-------- THE DATA --------

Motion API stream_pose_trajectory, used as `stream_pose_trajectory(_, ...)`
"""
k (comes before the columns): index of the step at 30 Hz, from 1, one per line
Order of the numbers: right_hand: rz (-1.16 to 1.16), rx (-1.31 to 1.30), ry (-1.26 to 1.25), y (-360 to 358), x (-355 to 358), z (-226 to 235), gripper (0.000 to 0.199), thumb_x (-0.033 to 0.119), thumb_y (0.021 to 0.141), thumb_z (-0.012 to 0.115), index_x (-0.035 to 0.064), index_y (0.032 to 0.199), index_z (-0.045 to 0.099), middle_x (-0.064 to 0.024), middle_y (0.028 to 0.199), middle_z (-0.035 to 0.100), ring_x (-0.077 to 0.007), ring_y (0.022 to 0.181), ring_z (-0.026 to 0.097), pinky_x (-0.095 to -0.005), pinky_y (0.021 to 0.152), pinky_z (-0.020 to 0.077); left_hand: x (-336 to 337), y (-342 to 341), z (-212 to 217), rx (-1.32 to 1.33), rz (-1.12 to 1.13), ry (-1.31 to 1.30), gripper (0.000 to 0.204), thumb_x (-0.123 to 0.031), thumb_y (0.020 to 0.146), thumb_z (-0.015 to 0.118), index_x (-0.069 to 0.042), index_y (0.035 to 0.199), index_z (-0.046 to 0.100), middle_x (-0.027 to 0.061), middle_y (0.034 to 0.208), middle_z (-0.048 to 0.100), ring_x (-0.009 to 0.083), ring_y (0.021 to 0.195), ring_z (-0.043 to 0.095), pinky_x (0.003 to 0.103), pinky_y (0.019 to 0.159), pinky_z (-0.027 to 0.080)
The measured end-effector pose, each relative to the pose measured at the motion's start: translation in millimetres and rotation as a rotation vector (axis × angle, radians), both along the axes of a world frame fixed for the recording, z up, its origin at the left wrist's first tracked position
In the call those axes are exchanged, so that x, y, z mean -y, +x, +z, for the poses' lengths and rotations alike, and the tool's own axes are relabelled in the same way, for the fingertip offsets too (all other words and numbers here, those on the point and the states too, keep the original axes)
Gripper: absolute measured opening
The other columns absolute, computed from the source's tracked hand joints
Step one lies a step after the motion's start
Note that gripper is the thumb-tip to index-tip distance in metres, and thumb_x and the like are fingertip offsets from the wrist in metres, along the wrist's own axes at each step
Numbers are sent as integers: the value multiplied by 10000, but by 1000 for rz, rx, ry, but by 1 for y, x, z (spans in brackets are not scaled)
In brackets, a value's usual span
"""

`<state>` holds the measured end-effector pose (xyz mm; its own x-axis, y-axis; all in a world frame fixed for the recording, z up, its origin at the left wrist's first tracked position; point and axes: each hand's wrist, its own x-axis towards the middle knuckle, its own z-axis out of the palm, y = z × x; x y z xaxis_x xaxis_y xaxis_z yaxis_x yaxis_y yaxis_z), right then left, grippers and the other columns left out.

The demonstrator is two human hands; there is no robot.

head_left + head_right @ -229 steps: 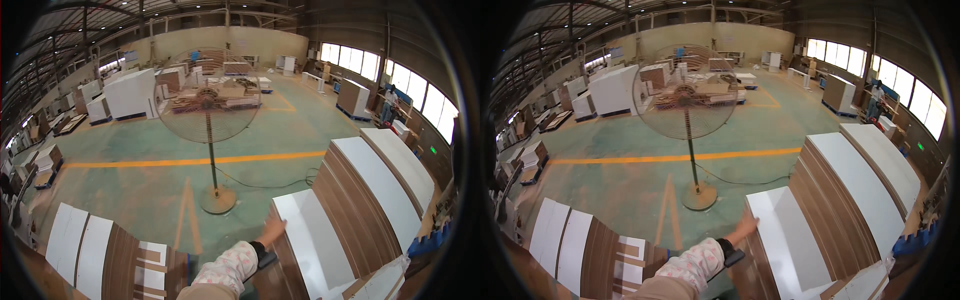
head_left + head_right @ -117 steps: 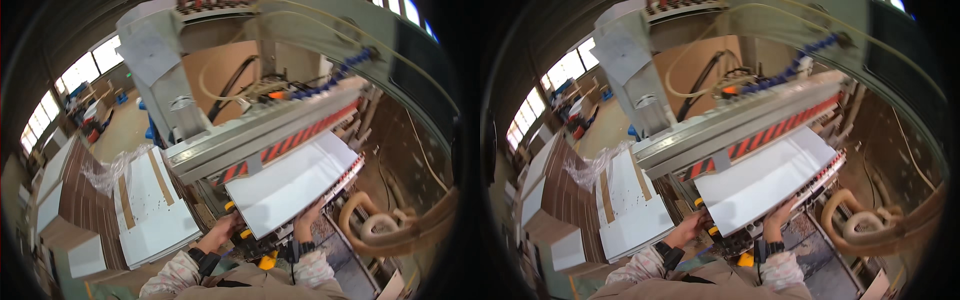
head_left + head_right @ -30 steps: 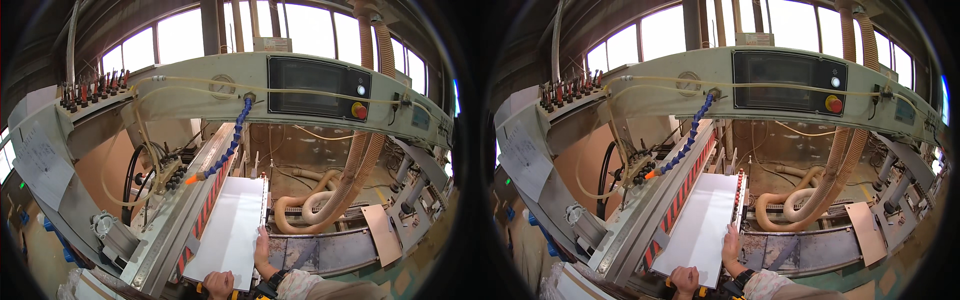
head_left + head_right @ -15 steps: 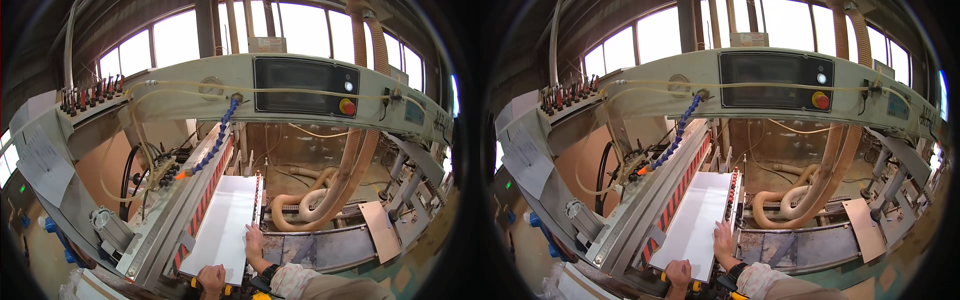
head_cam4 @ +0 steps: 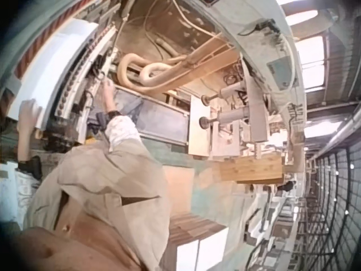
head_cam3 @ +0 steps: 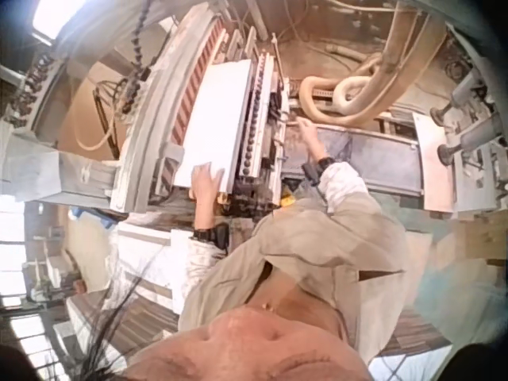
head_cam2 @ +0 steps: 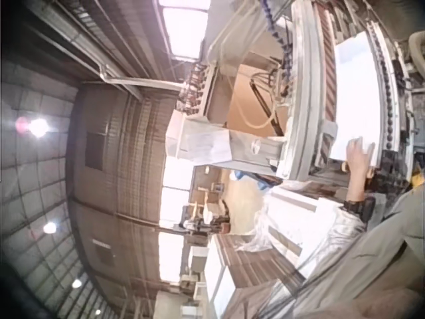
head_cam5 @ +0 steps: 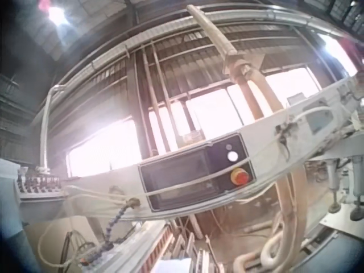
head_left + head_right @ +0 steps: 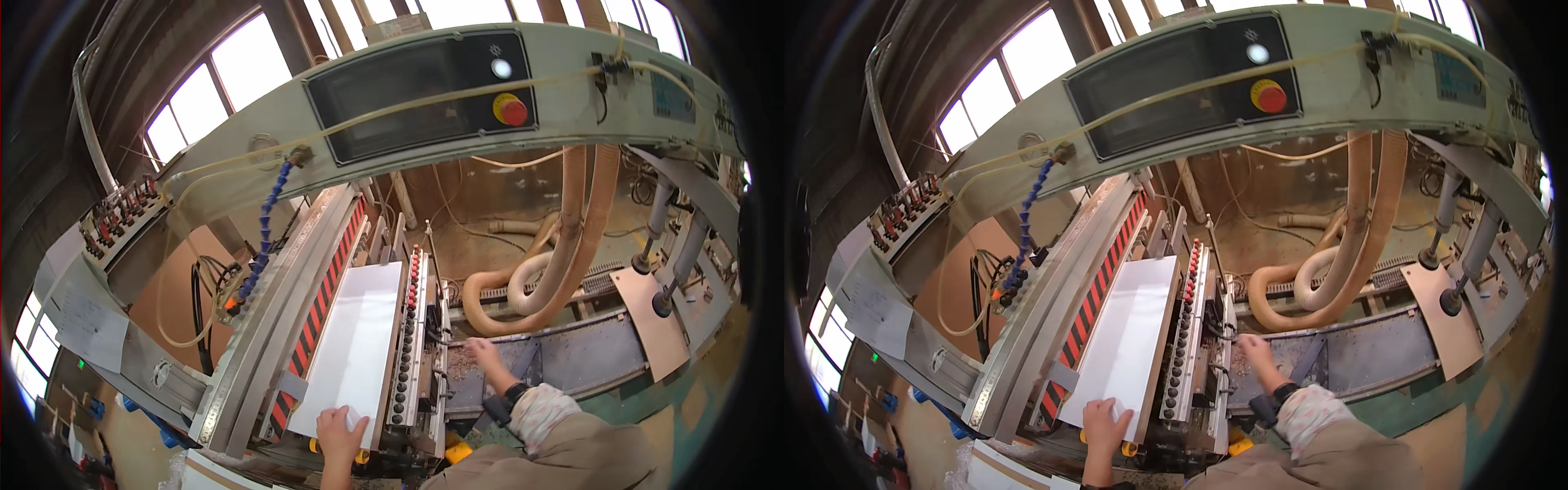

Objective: The person repeatedly picks up white rectangular panels from a stack and feeds them into a machine with rollers. The person aligns the panels by hand and guides them through the machine before stacking the processed panels on a nearby pile. The task involves continuous handling of the panels in a repetitive loop.

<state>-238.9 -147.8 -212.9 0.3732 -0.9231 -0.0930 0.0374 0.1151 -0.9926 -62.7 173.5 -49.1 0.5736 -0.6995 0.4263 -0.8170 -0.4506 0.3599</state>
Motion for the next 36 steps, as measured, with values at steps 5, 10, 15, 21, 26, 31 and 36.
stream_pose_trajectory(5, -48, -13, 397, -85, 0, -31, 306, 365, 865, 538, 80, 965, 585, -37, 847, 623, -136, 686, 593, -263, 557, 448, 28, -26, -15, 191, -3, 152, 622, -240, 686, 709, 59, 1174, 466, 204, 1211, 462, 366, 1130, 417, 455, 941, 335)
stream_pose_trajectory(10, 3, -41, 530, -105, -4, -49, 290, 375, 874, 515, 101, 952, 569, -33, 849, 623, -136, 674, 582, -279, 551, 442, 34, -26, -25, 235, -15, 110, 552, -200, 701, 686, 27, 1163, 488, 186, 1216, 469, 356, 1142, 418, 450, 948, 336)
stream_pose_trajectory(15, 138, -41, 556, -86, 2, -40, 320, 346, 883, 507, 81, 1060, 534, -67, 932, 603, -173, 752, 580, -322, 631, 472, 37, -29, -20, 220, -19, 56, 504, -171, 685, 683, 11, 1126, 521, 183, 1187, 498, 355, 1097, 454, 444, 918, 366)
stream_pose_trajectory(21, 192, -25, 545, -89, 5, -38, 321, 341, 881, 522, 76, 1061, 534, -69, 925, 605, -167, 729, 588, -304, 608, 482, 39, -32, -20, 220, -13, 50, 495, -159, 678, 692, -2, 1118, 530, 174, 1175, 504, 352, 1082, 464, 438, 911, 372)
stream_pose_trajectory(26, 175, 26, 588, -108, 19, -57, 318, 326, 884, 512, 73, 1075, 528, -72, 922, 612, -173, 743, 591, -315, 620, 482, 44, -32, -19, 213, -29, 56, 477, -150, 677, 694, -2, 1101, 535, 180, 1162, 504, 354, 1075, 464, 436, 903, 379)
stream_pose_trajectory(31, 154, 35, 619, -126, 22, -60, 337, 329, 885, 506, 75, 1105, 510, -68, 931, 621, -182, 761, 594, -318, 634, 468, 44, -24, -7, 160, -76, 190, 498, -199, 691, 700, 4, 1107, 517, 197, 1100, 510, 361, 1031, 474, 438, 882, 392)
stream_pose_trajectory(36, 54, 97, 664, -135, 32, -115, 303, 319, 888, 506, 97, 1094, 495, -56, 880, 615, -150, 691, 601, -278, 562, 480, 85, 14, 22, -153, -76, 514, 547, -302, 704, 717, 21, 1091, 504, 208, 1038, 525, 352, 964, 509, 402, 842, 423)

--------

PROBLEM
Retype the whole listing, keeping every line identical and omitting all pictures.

RESPONSE TO THE TASK
Motion API stream_pose_trajectory, used as `stream_pose_trajectory(_, ...)`
"""
k (comes before the columns): index of the step at 30 Hz, from 1, one per line
Order of the numbers: right_hand: rz (-1.16 to 1.16), rx (-1.31 to 1.30), ry (-1.26 to 1.25), y (-360 to 358), x (-355 to 358), z (-226 to 235), gripper (0.000 to 0.199), thumb_x (-0.033 to 0.119), thumb_y (0.021 to 0.141), thumb_z (-0.012 to 0.115), index_x (-0.035 to 0.064), index_y (0.032 to 0.199), index_z (-0.045 to 0.099), middle_x (-0.064 to 0.024), middle_y (0.028 to 0.199), middle_z (-0.035 to 0.100), ring_x (-0.077 to 0.007), ring_y (0.022 to 0.181), ring_z (-0.026 to 0.097), pinky_x (-0.095 to -0.005), pinky_y (0.021 to 0.152), pinky_z (-0.020 to 0.077); left_hand: x (-336 to 337), y (-342 to 341), z (-212 to 217), rx (-1.32 to 1.33), rz (-1.12 to 1.13), ry (-1.31 to 1.30), gripper (0.000 to 0.204), thumb_x (-0.123 to 0.031), thumb_y (0.020 to 0.146), thumb_z (-0.015 to 0.118), index_x (-0.069 to 0.042), index_y (0.035 to 0.199), index_z (-0.046 to 0.100), middle_x (-0.027 to 0.061), middle_y (0.034 to 0.208), middle_z (-0.048 to 0.100), ring_x (-0.009 to 0.083), ring_y (0.021 to 0.195), ring_z (-0.043 to 0.095), pinky_x (0.003 to 0.103), pinky_y (0.019 to 0.159), pinky_z (-0.027 to 0.080)
The measured end-effector pose, each relative to the pose measured at the motion's start: translation in millimetres and rotation as a rotation vector (axis × angle, radians), both along the axes of a world frame fixed for the recording, z up, its origin at the left wrist's first tracked position
In the call those axes are exchanged, so that x, y, z mean -y, +x, +z, for the poses' lengths and rotations alike, and the tool's own axes are relabelled in the same way, for the fingertip offsets too (all other words and numbers here, those on the point and the states too, keep the original axes)
Gripper: absolute measured opening
The other columns absolute, computed from the source's tracked hand joints
Step one lies a step after the motion's start
Note that gripper is the thumb-tip to index-tip distance in metres, and thumb_x and the like are fingertip offsets from the wrist in metres, along the wrist's own axes at each step
Numbers are sent as integers: the value multiplied by 10000, but by 1000 for rz, rx, ry, but by 1 for y, x, z (spans in brackets are not scaled)
In brackets, a value's usual span
"""

`<state>` holds the measured end-effector pose (xyz mm; its own x-axis, y-axis; all in a world frame fixed for the recording, z up, its origin at the left wrist's first tracked position; point and axes: each hand's wrist, its own x-axis towards the middle knuckle, its own z-axis out of the palm, y = z × x; x y z xaxis_x xaxis_y xaxis_z yaxis_x yaxis_y yaxis_z), right then left, grippers and the other columns left out.

The demonstrator is two human hands; there is no robot.

head_left + head_right @ -229 steps: 
head_left + head_right @ -117 steps: 
head_left + head_right @ -30 steps: 
head_left + head_right @ -15 steps: 
head_cam4 @ +0 steps: 
head_cam3 @ +0 steps: 
head_cam2 @ +0 steps: 
head_cam5 @ +0 steps: 
head_left + head_right @ +0 steps: 

Objective: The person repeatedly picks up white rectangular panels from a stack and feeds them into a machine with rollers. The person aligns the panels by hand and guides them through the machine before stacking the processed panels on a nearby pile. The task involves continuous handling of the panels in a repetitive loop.

<state>-238.9 -147.8 -212.9 0.3732 -0.9231 -0.0930 0.0374 0.1151 -0.9926 -62.7 173.5 -49.1 0.5736 -0.6995 0.4263 -0.8170 -0.4506 0.3599</state>
Motion for the next 36 steps, as measured, with values at steps 5, 10, 15, 21, 26, 31 and 36.
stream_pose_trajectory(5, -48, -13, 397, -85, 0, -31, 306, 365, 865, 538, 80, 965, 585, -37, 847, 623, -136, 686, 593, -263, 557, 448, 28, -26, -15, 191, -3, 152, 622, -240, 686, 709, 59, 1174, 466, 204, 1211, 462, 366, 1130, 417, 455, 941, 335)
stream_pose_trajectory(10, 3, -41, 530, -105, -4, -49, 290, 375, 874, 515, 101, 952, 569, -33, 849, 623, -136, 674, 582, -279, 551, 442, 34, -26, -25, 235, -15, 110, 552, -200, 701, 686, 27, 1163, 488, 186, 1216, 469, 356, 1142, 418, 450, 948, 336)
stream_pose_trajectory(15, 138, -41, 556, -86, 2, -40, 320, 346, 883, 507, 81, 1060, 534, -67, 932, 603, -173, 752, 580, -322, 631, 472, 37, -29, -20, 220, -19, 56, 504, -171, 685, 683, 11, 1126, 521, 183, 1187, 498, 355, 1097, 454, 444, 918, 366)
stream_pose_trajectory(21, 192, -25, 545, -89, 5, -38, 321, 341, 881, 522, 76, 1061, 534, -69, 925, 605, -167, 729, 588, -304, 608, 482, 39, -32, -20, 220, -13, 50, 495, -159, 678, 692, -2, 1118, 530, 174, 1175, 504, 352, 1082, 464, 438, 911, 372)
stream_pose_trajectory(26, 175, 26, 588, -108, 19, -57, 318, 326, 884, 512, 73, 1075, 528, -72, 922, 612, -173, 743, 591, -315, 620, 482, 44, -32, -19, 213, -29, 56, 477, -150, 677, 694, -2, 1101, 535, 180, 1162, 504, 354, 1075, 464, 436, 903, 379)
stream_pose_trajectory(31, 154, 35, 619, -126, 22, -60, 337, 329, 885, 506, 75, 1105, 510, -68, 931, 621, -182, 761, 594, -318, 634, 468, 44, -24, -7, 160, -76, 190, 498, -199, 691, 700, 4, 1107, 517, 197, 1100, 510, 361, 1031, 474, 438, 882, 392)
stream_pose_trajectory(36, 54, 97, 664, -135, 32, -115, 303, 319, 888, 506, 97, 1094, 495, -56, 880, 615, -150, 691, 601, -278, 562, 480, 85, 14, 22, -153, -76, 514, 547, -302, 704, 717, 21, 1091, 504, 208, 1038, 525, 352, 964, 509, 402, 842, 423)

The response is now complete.